Is there a difference between trading Forex, Cryptos and Stocks ? These three markets have one things in common, volatility. Trading Forex on leverage tends to amplify volatility, thus in some sense Forex can be seen as the most prone to volatility. In another sense Forex is more volatile: it tends to move in different directions, perhaps driven by interest rates changes, which can result in more complex patterns traced out on the chart.
Stocks tend to have a direction, which is, over the long term, for those which do move, seen as a basing pattern which can take off and in a few cases keep on growing, as the underlying company grows. However, as the markets falls, Stocks can be pulled down with it, resulting in steep downward moves which take out some or all of that charting growth, while the underlying company may be in as good a shape as it was at the top of the chart. However the future projections which drive overall market moves, may be seeing an economic decline, which could eat into the companies' revenue, at a later date.
Cryptos are of course tied to one boat, Bitcoin, which rises and takes them up with it, with sometimes very volatile moves to be seen from other coins. As Bitcoin falls, it drags the other coins with it (and as it rises it provides space for the other coins to rise). There may be some separation with regard to Ether, as a kind of locomotive, as so many coins are integrated into Ethereum's ecosystem.
Forex pairs do not tend to behave this way, in fact as risk goes on, and Stocks and Cryptos fall, then Forex pairs can have their own bull markets. But Forex pairs are relative valuations of one currency against another, so a bull market for one currency is a bear market for the other. But in a sense it does not matter, as there are both negative and positive consequences for both a rising and falling currency.

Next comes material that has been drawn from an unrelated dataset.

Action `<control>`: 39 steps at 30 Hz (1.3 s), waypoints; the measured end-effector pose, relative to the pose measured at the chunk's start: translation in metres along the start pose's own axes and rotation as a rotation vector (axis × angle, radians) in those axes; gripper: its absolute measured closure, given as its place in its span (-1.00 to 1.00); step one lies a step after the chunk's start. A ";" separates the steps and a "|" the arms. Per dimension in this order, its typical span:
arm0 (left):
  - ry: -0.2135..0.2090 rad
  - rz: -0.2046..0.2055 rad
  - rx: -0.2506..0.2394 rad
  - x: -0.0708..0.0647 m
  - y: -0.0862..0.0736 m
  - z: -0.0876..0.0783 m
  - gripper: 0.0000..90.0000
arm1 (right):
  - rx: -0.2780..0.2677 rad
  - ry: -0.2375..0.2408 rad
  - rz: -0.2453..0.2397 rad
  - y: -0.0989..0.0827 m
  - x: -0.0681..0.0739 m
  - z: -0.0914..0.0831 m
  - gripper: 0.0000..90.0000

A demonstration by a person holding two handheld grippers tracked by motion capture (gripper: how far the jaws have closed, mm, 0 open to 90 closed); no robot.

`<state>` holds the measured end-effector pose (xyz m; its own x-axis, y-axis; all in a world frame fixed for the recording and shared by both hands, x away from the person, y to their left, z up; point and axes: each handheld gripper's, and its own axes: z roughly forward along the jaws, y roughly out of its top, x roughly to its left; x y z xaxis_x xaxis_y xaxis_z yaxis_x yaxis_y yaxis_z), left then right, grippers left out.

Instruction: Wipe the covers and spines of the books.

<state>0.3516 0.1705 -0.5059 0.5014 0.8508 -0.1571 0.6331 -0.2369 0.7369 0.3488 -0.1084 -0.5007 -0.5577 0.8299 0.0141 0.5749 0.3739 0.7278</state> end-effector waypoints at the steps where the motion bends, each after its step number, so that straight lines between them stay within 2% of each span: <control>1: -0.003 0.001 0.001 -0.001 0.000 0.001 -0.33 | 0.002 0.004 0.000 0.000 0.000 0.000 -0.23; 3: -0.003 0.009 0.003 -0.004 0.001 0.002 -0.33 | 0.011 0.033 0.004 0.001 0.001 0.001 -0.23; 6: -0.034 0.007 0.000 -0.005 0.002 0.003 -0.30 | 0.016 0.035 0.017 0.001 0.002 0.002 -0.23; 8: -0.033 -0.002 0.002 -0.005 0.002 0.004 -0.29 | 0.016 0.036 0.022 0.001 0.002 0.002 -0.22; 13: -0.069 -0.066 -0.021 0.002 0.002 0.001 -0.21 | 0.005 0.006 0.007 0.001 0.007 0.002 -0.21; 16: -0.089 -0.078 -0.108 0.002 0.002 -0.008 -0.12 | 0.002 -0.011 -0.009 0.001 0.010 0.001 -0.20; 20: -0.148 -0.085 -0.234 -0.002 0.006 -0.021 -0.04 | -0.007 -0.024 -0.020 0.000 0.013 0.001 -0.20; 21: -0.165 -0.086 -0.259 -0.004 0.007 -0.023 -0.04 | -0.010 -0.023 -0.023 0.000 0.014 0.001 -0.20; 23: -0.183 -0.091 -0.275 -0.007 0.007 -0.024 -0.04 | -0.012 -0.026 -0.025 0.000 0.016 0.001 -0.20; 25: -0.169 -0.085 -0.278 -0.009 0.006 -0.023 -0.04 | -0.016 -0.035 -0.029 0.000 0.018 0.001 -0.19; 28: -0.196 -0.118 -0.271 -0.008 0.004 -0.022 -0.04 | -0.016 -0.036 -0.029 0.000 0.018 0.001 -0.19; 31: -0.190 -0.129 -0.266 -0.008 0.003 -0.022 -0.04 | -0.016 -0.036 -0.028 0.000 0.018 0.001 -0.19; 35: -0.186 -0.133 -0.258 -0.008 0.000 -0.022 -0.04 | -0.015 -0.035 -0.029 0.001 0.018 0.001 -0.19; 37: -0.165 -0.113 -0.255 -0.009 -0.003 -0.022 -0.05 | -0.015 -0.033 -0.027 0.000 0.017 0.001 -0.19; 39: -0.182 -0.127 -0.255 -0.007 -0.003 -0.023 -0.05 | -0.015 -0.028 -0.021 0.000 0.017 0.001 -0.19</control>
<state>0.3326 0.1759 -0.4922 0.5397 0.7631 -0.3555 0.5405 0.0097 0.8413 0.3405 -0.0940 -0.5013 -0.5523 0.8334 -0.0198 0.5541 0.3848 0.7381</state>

There are no particular positive consequences for falling Stocks or Cryptos, except there is a way in which this does not necessarily matter, as the companies continue doing what they do (maybe getting more efficient), as do the Cryptos. While companies are to some extent tied into the current economy (and hence may suffer as a result of overall economic conditions) Cryptos are not. In fact the ecosystem seems to exist in its own world, with its own assets (e.g. NFTs).
However this world does not seem to be able to decouple itself from Bitcoin, and Bitcoin is tied into the overall economy, even though what it does is part of the Crypto world (process payments). This is the price Bitcoin pays for its status as Crypto Gold, it is prone to the vagaries of institutional money, ebbing and flowing, in accordance with models and data (tied into the real economy). Crypto may need to continue its own world, realising what it can do (e.g. the Metaverse) without being so coupled into the real economy.
There is a sense in which Forex is cold and distant (hard to personally identify with in the sense of a meme market), though some may admire pairs for their trading features. Stocks are less so, in this spectrum from being companies which analyse well, with great well formed balance sheets, to meme Stocks, which create great fervour, like Cryptos can. Cryptos are arguably very much in the meme end of things, but can be admired for their technology (or their technological potential) as well. This meme sense of Cryptos can be seen as the 'tulip' factor, that is being bought up on pure enthusiasm and sold down on pure despair but the technology goes on despite this, and even blithely ignoring this, pointing toward a more rounded existence.